Modifying and running a binary by recompiling a reverse engineered disassembly
You're reverse engineering an executable and you want to modify it. Perhaps you want to add or tweak functionality of the executable, or perhaps you want to be able to modify parts of the program to get a better understanding of how it works. Either way, you want to start with a working binary and gradually replace some parts of it (but not others) with C code as you gradually understand more of the binary.
I'm somewhat surprised by the lack of tooling in this area (if someone knows of such tools, please tell me), so I had to come up with my own ghetto method. It goes like this:
Use a disassembler to create a disassembly file. For each line, the disassembly must show the machine code bytes for each instruction, as well as the virtual address and disassembly of the instruction.
For example, the disassembler I used, retdec, produces a disassembly file which looks like this:
0x43278f: 66 b8 80 07 mov ax, 0x780
Use a simple text processing script to munge that file into an assembly file which looks like this:
.byte 0x66,0xb8,0x80,0x07 #43278f; mov ax, 0x780
Note that the original machine code is preserved verbatim using
.byte
directives. The comment on the right gives the virtual address and then the disassembly. This is done rather than writing the disassembly direct for several reasons:As far as I am aware, many x86 instructions at the assembly level can be encoded in several different ways, and it's likely that GNU as will choose a different way of encoding an instruction than the assembler used to originally build the executable for at least one instruction. Worse, this encoding will probably have a different length, which will throw off the offsets of all the code that comes after it and break everything. We need the offsets of all existing code to match exactly.
The disassembler I used gave me output in Intel assembly format and GNU as wants input in AT&T assembly format.
I'm also pleasantly surprised by the speed of GNU as in this application The .s disassembly file fed to GNU as is 180MiB in size, which it manages to assemble in 1.39s. Parsing
.byte
directives is likely to be a lot faster than parsing actual assembly, so even if I were to try and use the disassembly lines directly, I'd probably lose this speed advantage.

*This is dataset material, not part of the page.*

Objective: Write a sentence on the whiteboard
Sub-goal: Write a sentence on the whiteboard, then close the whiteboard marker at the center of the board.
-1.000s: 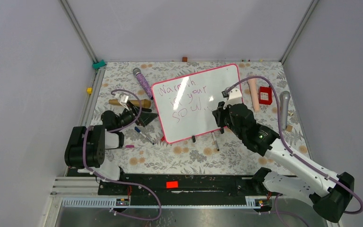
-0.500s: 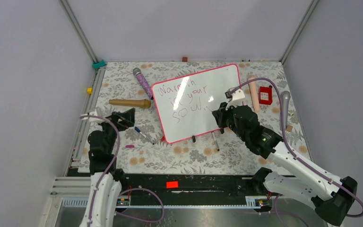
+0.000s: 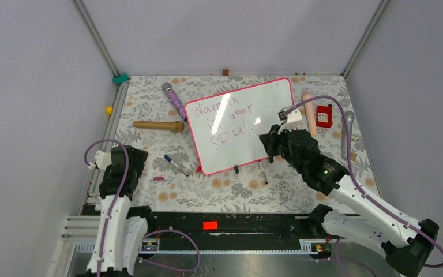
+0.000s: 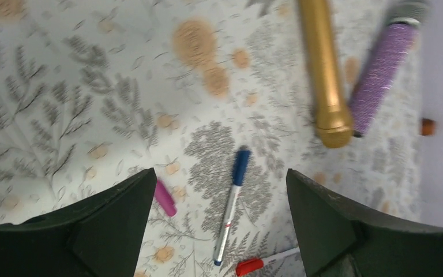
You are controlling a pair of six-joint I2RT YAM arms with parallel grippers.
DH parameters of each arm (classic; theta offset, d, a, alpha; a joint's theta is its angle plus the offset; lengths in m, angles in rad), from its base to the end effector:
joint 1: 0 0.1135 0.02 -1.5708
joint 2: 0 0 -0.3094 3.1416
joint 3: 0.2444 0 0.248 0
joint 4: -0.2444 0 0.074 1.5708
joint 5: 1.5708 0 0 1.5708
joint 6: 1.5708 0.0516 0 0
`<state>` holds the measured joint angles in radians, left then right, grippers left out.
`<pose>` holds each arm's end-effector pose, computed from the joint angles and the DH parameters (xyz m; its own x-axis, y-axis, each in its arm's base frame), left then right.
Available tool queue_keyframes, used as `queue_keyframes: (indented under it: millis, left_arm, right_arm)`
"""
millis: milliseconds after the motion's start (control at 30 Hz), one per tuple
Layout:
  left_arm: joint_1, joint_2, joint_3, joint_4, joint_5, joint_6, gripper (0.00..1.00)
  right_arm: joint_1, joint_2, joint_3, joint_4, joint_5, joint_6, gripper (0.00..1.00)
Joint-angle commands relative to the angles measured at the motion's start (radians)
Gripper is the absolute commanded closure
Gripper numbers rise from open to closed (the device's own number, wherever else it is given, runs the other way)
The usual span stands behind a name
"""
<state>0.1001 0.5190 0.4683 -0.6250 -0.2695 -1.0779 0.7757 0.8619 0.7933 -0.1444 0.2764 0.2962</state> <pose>0.0894 0.0228 0.2373 -0.0275 -0.8562 -0.5159 -0.6916 0.3889 -0.6086 0.1409 0.1185 0.3656 -0.2854 0.1134 -0.9517 -0.4181 0.8788 0.2301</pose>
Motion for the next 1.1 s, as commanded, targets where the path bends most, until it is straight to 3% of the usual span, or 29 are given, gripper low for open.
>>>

Given that as a human I can only view and work with a tiny amount of the disassembly at a time, even if the variable encoding issue above was not an issue, this seems like a bad tradeoff to make.

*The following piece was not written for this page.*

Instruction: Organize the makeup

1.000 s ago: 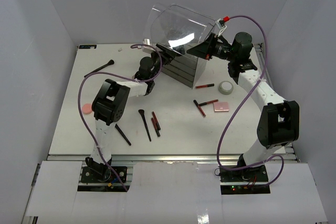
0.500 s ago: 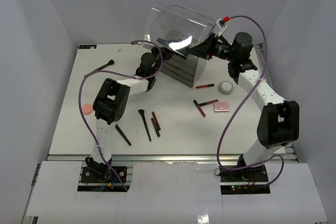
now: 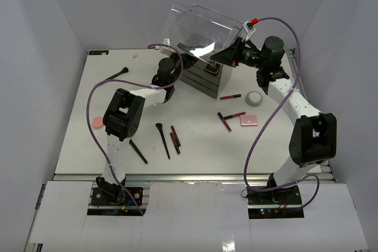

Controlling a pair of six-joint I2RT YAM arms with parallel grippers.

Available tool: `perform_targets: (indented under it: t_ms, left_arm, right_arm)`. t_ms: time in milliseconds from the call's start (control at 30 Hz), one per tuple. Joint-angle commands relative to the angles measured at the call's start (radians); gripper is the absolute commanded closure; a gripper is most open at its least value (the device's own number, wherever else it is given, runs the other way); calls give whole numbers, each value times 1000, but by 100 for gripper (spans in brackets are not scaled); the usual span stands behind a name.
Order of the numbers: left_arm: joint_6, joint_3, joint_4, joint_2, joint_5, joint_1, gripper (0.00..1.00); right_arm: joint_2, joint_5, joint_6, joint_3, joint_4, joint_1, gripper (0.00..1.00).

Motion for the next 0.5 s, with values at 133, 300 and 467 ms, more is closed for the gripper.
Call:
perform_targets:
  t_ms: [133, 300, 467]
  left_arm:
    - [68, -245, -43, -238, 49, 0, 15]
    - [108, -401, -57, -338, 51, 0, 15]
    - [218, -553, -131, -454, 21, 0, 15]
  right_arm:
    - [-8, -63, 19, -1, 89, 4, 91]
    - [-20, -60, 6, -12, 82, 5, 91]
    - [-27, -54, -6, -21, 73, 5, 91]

Use GNU as, GNU ld and a custom linker script to reassemble and relink the disassembly in such a way that the offsets of all code and data match exactly.
Since the length of any existing code or existing data mustn't be changed, if you want to replace the implementation of a given function, you'll need to allocate a new text section for your added code out of the way of any sections allocated by the original binary, then change the first bytes of the original function to trampoline to your new code. This allows you to incrementally replace the existing code with your own code on a gradual basis.

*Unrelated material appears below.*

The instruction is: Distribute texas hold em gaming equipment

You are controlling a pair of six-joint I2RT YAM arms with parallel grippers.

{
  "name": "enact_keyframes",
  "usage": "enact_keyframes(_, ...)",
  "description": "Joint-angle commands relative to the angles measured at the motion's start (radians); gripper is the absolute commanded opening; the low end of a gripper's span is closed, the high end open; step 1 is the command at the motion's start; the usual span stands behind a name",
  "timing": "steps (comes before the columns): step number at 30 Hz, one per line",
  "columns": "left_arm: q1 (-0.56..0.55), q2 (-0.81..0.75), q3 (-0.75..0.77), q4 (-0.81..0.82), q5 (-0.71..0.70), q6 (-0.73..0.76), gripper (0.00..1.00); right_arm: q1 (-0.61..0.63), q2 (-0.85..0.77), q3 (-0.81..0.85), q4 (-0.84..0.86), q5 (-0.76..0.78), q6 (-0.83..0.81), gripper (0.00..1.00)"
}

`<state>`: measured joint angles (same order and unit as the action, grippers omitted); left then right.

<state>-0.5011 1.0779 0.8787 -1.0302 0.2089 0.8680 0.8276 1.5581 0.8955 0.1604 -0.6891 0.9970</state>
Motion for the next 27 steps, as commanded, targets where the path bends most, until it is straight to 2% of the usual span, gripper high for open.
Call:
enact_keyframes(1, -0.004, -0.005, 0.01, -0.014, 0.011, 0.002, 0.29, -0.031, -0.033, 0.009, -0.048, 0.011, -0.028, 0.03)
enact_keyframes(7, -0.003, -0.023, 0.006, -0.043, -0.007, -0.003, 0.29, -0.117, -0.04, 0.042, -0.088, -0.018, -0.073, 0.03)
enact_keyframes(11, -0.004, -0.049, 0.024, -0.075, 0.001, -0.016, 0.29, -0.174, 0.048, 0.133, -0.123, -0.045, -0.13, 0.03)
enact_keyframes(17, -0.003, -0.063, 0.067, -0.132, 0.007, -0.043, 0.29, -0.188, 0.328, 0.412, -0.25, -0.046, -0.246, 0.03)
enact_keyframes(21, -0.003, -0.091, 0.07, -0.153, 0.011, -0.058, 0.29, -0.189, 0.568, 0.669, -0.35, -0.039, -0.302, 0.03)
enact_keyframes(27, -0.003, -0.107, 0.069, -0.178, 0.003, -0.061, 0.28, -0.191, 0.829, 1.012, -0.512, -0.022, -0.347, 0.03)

Make changes as desired, preferably testing incrementally to ensure you haven't broken everything.
Tutorial
Tools
We'll need a disassembler to begin with; I used the FOSS tool retdec, which seems to work well as a disassembler. The binary is a 32-bit Win32 executable, so we'll need a suitable toolchain; I used mingw-w64 as NixOS provides builds of it, but clang should also be usable assuming that lld's linker script support is now mature enough.
If you're using NixOS, you can get a shell with these tools just by running:
$ nix-shell -I nixpkgs=$PATH_TO_NIXPKGS -p \
retdec-full \
pkgsCross.mingw32.buildPackages.gcc \
pkgsCross.mingw32.windows.mingw_w64_headers
retdec will probably have to be compiled on your machine, which will take a while, but NixOS conveniently provides builds for mingw-w64.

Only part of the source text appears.